Bioengineers from Indiana University in the US have combined lab-grown human brain tissue with microelectrodes. The scientists called their creation Brainoware. The biocomputer is in its early stages of development, but can already perform complex tasks such as voice recognition. Lead researcher Dr Feng Guo hopes his lighter-than-usual software will help advance artificial intelligence technology. This could also mean that AI hardware uses much less power than using silicon chips alone.
The scientists said their Brainoware system uses “organoids” – artificially grown bundles of tissue and stem cells that resemble an organ. Dr. Guo said his team’s organoids are like mini-brains. They transformed and developed neurons similar to those found in the human brain.
The researchers say their next step will be to explore how Brainoware can be adapted to perform higher-level tasks. This technology could one day be used to create improved brain models and advance neuroscience research or treatments for neurological diseases. At the moment, one of the main challenges for researchers is to find a solution to how to keep the created tissue alive.

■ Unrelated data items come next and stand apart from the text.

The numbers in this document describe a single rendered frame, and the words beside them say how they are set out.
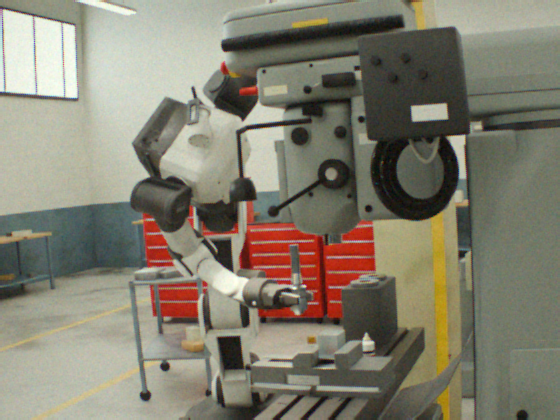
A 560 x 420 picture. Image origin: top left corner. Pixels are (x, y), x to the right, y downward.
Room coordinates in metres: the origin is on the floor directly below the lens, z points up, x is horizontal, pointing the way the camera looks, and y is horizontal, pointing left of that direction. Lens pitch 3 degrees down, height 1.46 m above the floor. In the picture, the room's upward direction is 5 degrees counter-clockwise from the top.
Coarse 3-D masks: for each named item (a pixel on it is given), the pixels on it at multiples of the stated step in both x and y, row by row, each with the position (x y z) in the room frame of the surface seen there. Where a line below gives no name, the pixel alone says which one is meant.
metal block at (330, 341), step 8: (320, 336) 1.70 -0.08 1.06; (328, 336) 1.69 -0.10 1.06; (336, 336) 1.68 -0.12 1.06; (344, 336) 1.73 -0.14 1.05; (320, 344) 1.70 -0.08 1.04; (328, 344) 1.69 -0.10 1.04; (336, 344) 1.68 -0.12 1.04; (344, 344) 1.72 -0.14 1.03; (320, 352) 1.70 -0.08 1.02; (328, 352) 1.69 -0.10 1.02
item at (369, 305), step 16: (352, 288) 2.11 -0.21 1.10; (368, 288) 2.08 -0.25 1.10; (384, 288) 2.13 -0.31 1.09; (352, 304) 2.10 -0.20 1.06; (368, 304) 2.08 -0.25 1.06; (384, 304) 2.12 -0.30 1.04; (352, 320) 2.10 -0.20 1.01; (368, 320) 2.08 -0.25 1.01; (384, 320) 2.11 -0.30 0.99; (352, 336) 2.10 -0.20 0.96; (384, 336) 2.10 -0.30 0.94
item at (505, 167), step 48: (480, 144) 1.47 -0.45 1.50; (528, 144) 1.42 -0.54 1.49; (480, 192) 1.47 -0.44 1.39; (528, 192) 1.41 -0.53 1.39; (480, 240) 1.47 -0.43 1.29; (528, 240) 1.42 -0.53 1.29; (480, 288) 1.48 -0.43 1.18; (528, 288) 1.41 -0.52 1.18; (480, 336) 1.48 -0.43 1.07; (528, 336) 1.41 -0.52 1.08; (480, 384) 1.48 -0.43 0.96; (528, 384) 1.40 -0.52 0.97
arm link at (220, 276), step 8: (224, 272) 2.05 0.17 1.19; (216, 280) 2.06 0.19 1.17; (224, 280) 2.03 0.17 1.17; (232, 280) 2.01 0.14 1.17; (240, 280) 2.01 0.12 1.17; (216, 288) 2.04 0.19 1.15; (224, 288) 2.01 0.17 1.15; (232, 288) 1.99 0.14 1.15; (240, 288) 2.00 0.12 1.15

The team hooked up computer equipment to send electrical stimulation to the organoid and read the neural activity it produced in response. The system recognized Japanese vowel sounds and predicted a mathematical map. In a language test, scientists tasked Brainoware to distinguish between eight different men speaking Japanese. In a math test, the researchers tried to get the system to predict an Oenon map representing chaotic activity. Here, Brainoware was slightly less accurate than silicon-based neural networks, but its training time was more than 90 percent faster.
Early biocomputers were proposed to be created based on DNA and bacteria. For example, in 2001, Shapiro managed to implement the model in a real biocomputer, which consisted of DNA, RNA molecules and special enzymes. Enzyme molecules acted as hardware, and DNA molecules acted as software. At the same time, about a trillion elementary computing modules were placed in one test tube.
As a result, the calculation speed could reach a billion operations per second, and the accuracy was 99.8%. This biocomputer can only be used to solve the simplest problems, giving only two types of answers: “true” or “false”. In the experiments performed, in one cycle, all DNA molecules solved a single problem in parallel. However, they can potentially work on different tasks simultaneously, while traditional PCs are essentially single-tasking.
In 2001, American scientists created transgenic microorganisms (that is, microorganisms with artificially altered genes), whose cells can perform logical operations AND and OR. Specialists from the Oak Ridge Laboratory, Tennessee, used the ability of genes to synthesize a particular protein under the influence of a certain group of chemical stimuli. Scientists have altered the genetic code of the bacteria Pseudomonas putida so that its cells gain the ability to perform simple logical operations. For example, when performing the AND operation, two substances (essentially input operands) are supplied to the cell, under the influence of which the gene produces a specific protein.
Compared to conventional computing devices, biocomputers have a number of unique features: they use ternary rather than binary code (since the information in them is encoded by triplets of nucleotides), DNA-based computing devices store data with a density trillions of times greater than that of optical disks, DNA- computers have exceptionally low power consumption.